Suami meninggalkan Jenifa ke ruangan lain. Dia memilih rebahan di tempat tidur, untuk meredakan marah. Sementara Jenifa menelentangkan tubuhnya ke sofa; tatakan tangan sofa menjadi bantal bagi kepala Jenifa dan ujung kaki-kakinya disanggah tatakan tangan sofa di seberangnya, untuk meredakan marah.
Waktu berjalan.
Jenifa bangkit dari sofa, mengambil termometer marah di laci buffet. Entah di mana termometer itu diletakkan di tubuhnya, yang pasti Jenifa mulai mengukur diri. Dia lihat angka yang tertera di termometer digital tapi bisa analog itu. Hasilnya: ternyata masih agak tinggi.
Jenifa mengembalikan termometer marah ke tempat semula, kemudian dia telentang lagi. Kali ini posisinya tanpa sadar ia tukar: ujung kaki-kakinya disanggah tatakan tangan di sofa dan tatakan tangan sofa diseberangnya menjadi bantal bagi kepala Jenifa.
Waktu berjalan.
Jenifa memutuskan untuk kembali mengecek dengan termometer marah. Wah, marahnya sudah turun. Kini Jenifa normal!

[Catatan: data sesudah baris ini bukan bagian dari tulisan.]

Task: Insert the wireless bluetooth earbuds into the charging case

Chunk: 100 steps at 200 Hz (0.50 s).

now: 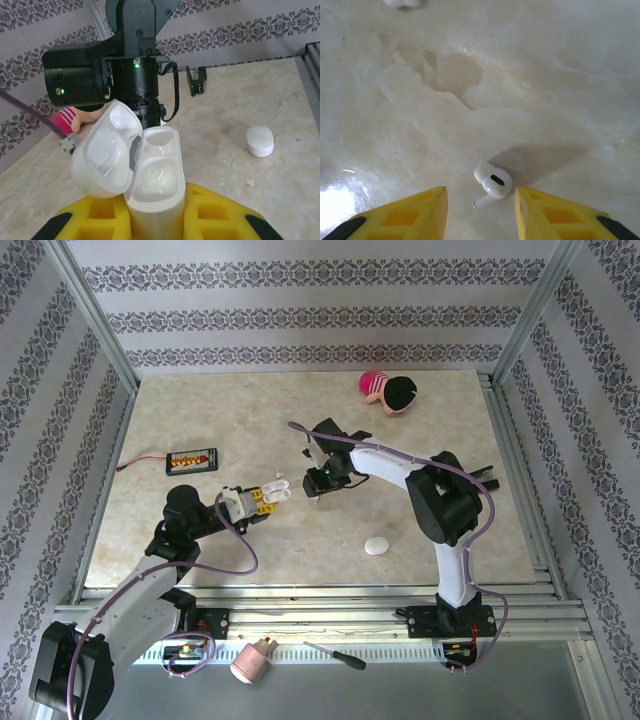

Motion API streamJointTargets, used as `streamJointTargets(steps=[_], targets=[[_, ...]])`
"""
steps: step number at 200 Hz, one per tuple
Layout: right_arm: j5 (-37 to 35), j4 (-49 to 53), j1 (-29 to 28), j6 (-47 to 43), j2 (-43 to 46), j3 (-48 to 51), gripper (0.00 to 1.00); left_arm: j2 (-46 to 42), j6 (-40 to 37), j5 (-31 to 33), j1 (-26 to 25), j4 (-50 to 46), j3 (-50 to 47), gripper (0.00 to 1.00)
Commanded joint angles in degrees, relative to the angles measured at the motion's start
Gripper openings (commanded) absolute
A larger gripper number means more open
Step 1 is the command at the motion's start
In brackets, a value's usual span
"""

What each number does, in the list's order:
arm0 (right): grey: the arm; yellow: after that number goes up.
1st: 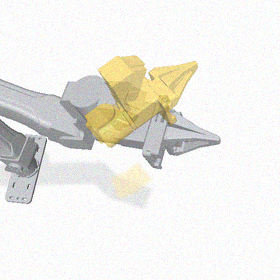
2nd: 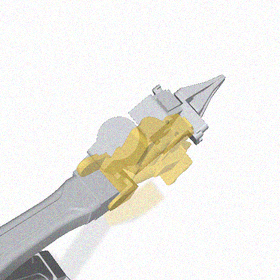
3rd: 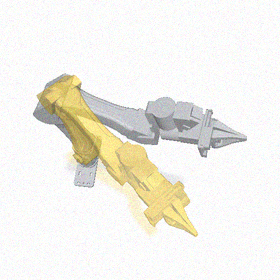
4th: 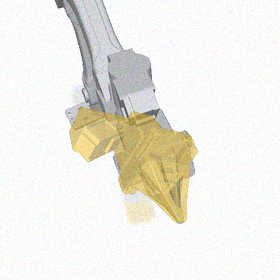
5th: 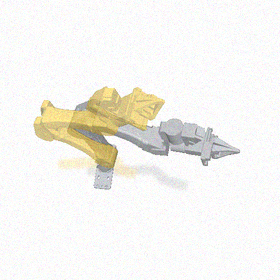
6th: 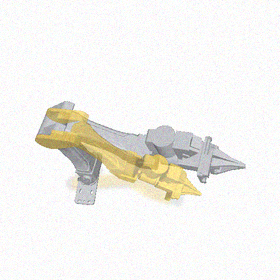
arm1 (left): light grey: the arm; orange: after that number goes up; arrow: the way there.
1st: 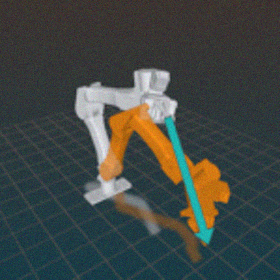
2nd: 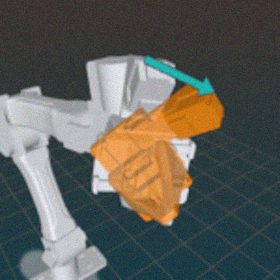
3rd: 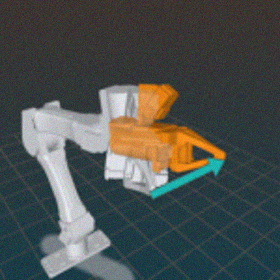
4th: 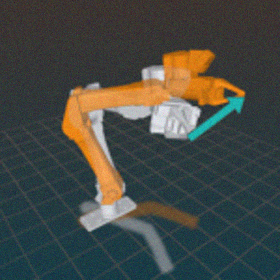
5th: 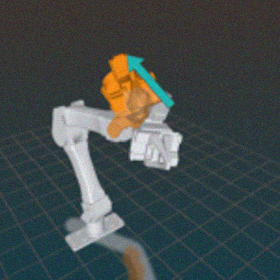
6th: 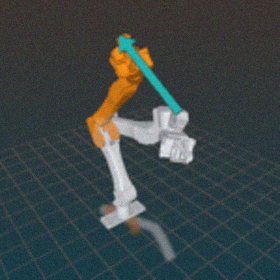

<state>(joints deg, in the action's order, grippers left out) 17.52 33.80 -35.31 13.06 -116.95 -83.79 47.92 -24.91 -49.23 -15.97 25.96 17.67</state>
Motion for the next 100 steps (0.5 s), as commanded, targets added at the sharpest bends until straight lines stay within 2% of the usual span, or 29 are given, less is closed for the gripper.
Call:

Segera Jenifa pergi menemui suaminya. Dia letakkan termometer marah, entah letak persis posisinya, yang pasti di tubuh suaminya. Suami tak banyak bergerak melihat aksi Jenifa.
“Bagaimana, Jenifa?” tanya suaminya selembut awan.
Jenifa menatapnya dengan sejuk di mata.
Berhasil, marah mereka sama-sama reda.